Assessment and Feedback in PebblePad
BUILDING & MAINTAINING CONNECTEDNESS
In addition to online meetings, group work or peer review are two suggestions for helping students feel engaged and connected to their peers. PebblePad allows Collaboration on assets, enabling group projects to be presented via a co-owned portfolio and creation of a group blog detailing plans, processes and actions. We’ve seen these types of activities supplemented by individual blogs in which students offer a personal reflection on their input and involvement in the groupwork as a self-assessment mechanism. In ATLAS you can set up a peer review workspace, possibly using sets to group students, and allow peer sharing and feedback.

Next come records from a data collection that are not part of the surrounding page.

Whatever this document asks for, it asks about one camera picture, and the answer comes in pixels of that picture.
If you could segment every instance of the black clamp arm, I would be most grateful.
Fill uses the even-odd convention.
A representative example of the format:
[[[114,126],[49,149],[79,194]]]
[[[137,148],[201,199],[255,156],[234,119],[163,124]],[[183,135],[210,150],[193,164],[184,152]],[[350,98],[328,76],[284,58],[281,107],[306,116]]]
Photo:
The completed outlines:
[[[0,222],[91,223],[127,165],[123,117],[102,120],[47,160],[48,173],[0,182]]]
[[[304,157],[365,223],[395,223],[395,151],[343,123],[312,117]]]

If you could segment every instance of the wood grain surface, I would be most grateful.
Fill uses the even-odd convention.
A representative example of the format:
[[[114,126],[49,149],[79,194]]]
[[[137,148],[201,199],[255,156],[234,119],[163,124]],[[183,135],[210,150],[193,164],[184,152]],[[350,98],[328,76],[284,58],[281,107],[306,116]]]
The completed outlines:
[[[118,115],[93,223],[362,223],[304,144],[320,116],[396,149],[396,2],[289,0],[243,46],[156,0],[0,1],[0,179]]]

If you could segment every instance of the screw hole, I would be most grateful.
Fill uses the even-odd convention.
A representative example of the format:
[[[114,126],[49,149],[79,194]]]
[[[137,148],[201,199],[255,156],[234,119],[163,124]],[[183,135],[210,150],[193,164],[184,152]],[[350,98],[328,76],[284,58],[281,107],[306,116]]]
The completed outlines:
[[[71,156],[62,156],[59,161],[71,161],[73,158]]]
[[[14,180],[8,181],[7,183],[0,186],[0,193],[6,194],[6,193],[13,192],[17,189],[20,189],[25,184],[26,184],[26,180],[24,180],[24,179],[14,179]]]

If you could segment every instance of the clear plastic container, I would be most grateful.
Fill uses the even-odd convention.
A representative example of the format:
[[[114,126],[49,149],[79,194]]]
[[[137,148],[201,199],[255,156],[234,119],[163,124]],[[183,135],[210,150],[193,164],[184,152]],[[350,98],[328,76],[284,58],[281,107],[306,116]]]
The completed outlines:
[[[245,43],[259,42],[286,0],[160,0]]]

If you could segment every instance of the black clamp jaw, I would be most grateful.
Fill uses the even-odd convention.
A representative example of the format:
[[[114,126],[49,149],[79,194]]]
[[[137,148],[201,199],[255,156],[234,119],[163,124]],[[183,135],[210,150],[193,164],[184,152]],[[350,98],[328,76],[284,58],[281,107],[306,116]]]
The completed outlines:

OUR COMMITMENT TO HELPING YOU KEEP THE WHEELS TURNING
It’s impossible to provide sufficient detail in this message to really help you deal with the many challenges you’ll be facing right now – but maybe it’s a start, and here are some other things we’re going to do. First off, we're cancelling any non-urgent work we have planned to free up our Implementation Specialists to help you think through, plan for, and implement ways to help your learners - and your teaching community. Secondly, we’ll be asking our community to share examples of how they use PebblePad to support learning at a distance, and we’ll curate those and make them available to everyone. And, of course, we will be doing everything we can to keep PebblePad performing effectively as demands upon it increase.
And, finally, if you're reading this as a valued member of the PebblePad Community, please don’t let worries about how many licences you have stand in the way of tackling the immediate learning, teaching and assessment challenges you are grappling with – and don’t fret that we’ll use convoluted language to hoodwink you into a licensing minefield. We will not charge you for any additional licences needed as part of your efforts to support learners and learning during this crisis.
Our very best wishes as you, your colleagues and your learners work through the challenges ahead.